Surgery? My dad's a surgeon--& at 70 years old still working crazy hours. In fact he worked more than me as an attending day by day than I ever did as a psyche resident. My mom-a psychiatrist was making more money than he did hour per hour. Its just that my dad worked crazy hours so his total gross was more than hers. She of course could've worked crazy hours, but who the heck wants to do that? Besides, since he worked so hard, he had bad management of his finances & probably would've ended up saving more money had he just not worked as hard.

One of my last rotations as a medstudent, some IM doc was telling me how psychiatry would be dead as a profession within a few months.

Yeah right. What planet was he on? Seems to me this guy was delusional.

If some surgeon wants to live life thinking he makes more money than I do, let him. While he's up at 2am, and I'm at home sleeping, let that false notion comfort him.

There are of course some surgeons that make more than psychiatrists, but whatever.
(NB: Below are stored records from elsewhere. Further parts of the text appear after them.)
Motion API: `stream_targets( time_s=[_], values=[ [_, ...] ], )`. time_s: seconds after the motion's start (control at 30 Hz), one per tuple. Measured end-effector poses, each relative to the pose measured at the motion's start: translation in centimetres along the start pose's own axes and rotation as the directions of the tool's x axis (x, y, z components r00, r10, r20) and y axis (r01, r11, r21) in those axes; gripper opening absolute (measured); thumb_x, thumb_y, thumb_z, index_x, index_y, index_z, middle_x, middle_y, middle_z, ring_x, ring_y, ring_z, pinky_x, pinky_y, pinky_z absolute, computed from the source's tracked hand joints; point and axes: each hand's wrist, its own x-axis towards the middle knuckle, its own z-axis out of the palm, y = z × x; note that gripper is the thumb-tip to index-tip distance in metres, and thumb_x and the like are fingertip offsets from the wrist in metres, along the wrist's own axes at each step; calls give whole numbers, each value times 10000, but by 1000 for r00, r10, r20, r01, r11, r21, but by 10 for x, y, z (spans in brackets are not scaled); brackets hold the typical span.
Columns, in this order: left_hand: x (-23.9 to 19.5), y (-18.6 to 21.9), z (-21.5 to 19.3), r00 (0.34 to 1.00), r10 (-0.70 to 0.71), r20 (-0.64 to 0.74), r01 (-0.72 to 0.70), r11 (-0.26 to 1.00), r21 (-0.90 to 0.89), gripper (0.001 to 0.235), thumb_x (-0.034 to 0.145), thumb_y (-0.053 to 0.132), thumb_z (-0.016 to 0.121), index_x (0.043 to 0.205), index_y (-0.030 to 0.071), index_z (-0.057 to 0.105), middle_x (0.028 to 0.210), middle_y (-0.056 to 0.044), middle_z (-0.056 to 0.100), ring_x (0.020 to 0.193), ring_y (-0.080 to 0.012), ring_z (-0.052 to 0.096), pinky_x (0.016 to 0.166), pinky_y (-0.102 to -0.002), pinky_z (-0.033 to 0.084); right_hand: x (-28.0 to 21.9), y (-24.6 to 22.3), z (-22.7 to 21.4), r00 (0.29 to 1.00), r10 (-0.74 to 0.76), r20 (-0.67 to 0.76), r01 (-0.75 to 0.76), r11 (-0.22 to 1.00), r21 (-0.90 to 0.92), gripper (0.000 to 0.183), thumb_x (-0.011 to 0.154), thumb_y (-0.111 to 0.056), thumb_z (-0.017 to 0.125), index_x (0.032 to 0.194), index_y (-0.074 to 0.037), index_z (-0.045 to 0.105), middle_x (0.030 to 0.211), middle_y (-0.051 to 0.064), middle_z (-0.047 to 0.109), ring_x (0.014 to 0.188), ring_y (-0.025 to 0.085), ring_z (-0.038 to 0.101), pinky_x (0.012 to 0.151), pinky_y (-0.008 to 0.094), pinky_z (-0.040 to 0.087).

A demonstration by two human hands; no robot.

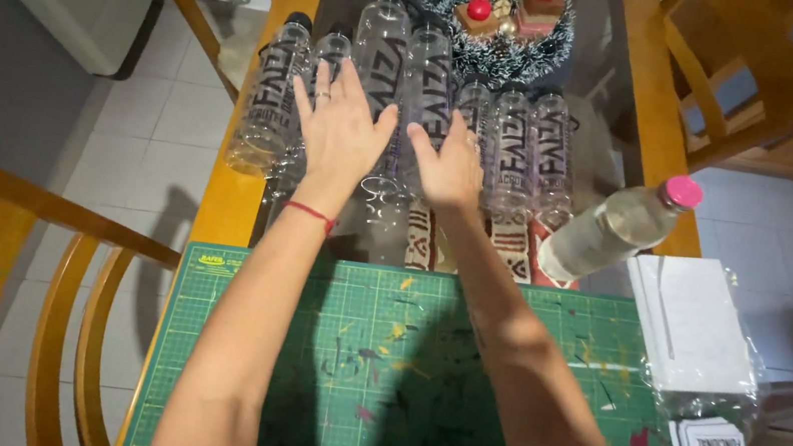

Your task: The person arranges clear plastic water bottles on a table, placing them in rows. They then handle a stack of white paper sheets and printed labels, sorting and stacking them on a green cutting mat.

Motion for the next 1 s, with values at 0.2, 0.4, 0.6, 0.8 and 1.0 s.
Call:
stream_targets(
  time_s=[0.2, 0.4, 0.6, 0.8, 1.0],
  values=[
    [12, -7, 33, 998, -43, 52, 40, 997, 65, 926, 952, 629, 675, 1545, -63, 513, 1517, -287, 646, 1594, -370, 376, 1309, -617, 45, 25, 4, 29, 998, -9, -55, 5, 997, -80, 955, 1014, -785, 541, 1673, -107, 407, 1602, 216, 540, 1501, 429, 514, 1170, 631, 436],
    [19, 7, 26, 955, -143, 259, 140, 990, 28, 929, 989, 614, 573, 1620, -48, 412, 1688, -260, 467, 1665, -317, 196, 1336, -579, -20, 38, 9, 44, 997, 34, -73, -45, 988, -145, 940, 1006, -773, 536, 1662, -113, 405, 1529, 205, 584, 1455, 412, 558, 1121, 624, 479],
    [24, 7, 42, 912, -184, 367, 145, 981, 132, 940, 1018, 614, 366, 1685, -40, 264, 1771, -192, 296, 1679, -296, 48, 1315, -570, -113, 35, -1, 48, 997, 57, -55, -64, 987, -146, 959, 973, -749, 417, 1668, -94, 327, 1427, 258, 626, 1263, 476, 640, 988, 637, 502],
    [19, 13, 36, 894, -235, 383, 213, 972, 98, 926, 1009, 614, 454, 1683, -3, 303, 1770, -213, 344, 1689, -297, 87, 1326, -598, -121, 45, 13, 72, 991, 57, -122, -79, 981, -178, 886, 1014, -706, 570, 1644, -105, 413, 1433, 208, 619, 1367, 419, 607, 1023, 644, 533],
    [17, 10, 47, 879, -250, 406, 233, 968, 90, 894, 1029, 565, 480, 1696, 5, 279, 1793, -199, 295, 1691, -306, 128, 1346, -596, -22, 50, 20, 84, 989, 57, -136, -74, 989, -125, 882, 1018, -705, 570, 1634, -90, 426, 1439, 237, 608, 1374, 442, 601, 1020, 639, 549]
  ],
)
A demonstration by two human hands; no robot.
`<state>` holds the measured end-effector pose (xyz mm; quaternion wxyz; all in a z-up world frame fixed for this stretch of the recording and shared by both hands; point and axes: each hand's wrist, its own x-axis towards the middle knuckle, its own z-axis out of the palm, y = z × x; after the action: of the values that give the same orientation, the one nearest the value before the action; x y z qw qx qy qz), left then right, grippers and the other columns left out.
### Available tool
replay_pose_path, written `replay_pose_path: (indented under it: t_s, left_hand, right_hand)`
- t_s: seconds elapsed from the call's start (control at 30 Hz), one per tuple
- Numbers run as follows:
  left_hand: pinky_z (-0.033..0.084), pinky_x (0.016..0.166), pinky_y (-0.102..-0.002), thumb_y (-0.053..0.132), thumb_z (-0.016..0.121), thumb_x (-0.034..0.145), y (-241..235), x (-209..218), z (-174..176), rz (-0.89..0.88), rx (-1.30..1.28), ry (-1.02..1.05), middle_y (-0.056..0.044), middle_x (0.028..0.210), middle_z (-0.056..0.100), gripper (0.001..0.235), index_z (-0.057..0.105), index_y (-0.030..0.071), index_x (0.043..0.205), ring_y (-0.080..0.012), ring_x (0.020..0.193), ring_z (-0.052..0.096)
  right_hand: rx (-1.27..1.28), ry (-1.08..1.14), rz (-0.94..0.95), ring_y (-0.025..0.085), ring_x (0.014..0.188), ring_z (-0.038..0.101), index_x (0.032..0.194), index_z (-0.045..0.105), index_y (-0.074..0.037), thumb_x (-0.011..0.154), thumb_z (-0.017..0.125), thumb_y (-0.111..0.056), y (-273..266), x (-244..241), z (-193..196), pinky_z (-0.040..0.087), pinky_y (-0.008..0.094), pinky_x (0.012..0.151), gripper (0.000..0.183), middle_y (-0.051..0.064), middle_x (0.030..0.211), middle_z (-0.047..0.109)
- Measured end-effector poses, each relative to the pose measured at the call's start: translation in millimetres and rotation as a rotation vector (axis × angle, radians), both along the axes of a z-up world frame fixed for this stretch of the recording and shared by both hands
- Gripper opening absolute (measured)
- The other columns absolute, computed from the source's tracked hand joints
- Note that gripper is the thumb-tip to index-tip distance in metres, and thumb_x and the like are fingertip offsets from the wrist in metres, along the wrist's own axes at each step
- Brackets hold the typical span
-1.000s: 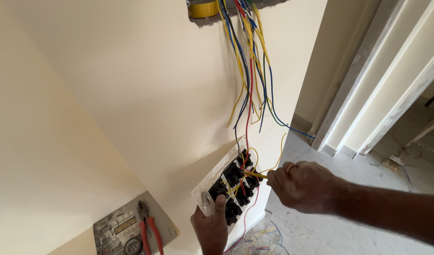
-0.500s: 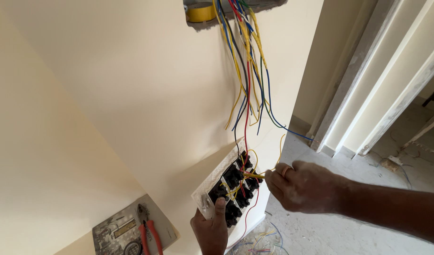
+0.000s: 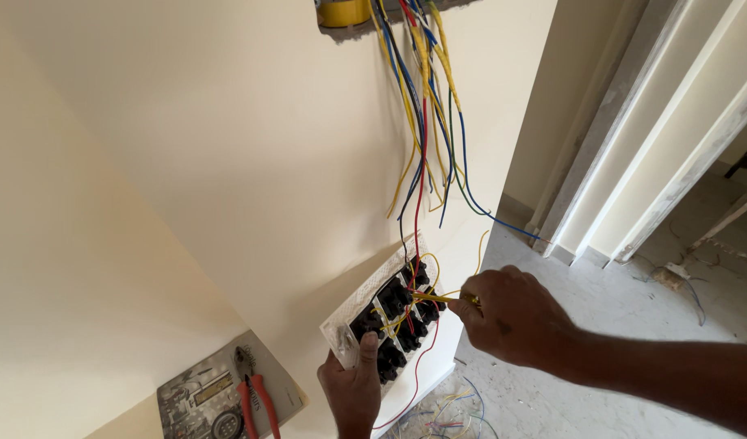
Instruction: The person connects wires to an electrical switch panel using a screwdriver and pliers.
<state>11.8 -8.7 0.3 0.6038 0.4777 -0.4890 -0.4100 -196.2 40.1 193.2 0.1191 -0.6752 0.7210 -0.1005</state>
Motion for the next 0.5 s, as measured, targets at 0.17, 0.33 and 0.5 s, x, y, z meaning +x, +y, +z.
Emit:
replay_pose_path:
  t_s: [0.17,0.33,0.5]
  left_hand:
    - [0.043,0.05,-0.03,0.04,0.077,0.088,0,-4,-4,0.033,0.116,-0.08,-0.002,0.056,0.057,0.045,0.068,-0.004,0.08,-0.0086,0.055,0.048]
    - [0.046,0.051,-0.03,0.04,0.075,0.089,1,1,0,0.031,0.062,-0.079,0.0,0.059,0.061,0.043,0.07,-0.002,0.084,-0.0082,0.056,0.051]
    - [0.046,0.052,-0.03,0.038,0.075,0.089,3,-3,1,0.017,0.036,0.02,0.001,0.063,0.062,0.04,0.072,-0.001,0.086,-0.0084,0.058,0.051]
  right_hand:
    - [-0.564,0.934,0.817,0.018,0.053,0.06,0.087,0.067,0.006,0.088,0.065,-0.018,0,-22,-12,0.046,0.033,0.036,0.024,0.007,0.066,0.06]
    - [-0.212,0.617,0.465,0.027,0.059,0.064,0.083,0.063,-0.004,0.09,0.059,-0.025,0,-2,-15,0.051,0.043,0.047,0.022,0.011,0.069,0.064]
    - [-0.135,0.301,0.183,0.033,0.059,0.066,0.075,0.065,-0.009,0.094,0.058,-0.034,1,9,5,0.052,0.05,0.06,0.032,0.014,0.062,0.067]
There's plenty of specialties that make more than psychiatry, there's some that don't. Its not about the money anyways, but if you enjoy your profession & are giving your patients quality treatment.

I'm planning on making more money outside of psychiatry anyways by putting a portion of my income into investments.
 
I dont count $175k particularly low compared to other specialties (ok ok ok CRNAs can make more than that.. fine).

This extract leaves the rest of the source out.